═══ AVAILABLE DATA
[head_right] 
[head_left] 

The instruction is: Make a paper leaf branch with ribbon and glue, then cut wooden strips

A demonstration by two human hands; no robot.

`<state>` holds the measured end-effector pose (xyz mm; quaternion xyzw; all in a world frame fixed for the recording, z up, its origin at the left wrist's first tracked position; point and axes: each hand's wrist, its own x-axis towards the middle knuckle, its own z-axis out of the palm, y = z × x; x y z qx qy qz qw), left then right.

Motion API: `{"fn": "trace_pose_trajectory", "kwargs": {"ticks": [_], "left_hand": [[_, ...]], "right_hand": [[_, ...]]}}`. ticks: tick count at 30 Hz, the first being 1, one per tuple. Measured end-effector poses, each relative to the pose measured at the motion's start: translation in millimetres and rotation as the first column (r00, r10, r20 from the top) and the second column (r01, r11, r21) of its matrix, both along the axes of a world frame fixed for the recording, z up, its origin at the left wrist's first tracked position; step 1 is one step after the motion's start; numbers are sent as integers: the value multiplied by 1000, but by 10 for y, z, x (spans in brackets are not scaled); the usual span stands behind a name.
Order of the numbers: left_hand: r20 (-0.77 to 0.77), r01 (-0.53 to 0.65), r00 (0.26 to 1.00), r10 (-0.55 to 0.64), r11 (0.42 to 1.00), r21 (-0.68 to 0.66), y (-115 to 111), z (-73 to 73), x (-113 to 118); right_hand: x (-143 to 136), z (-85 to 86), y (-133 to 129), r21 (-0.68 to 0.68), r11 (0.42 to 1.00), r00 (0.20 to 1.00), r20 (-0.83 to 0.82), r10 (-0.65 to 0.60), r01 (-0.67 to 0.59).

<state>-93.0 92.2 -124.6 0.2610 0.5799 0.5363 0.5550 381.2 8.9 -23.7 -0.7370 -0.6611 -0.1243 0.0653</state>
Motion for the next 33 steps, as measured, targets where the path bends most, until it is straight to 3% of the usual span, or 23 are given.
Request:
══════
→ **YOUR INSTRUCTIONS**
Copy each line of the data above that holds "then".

→ **PROBLEM SOLUTION**
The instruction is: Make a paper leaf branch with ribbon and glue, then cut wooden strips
`<state>` holds the measured end-effector pose (xyz mm; quaternion xyzw; all in a world frame fixed for the recording, z up, its origin at the left wrist's first tracked position; point and axes: each hand's wrist, its own x-axis towards the middle knuckle, its own z-axis out of the palm, y = z × x; x y z qx qy qz qw), left then right.

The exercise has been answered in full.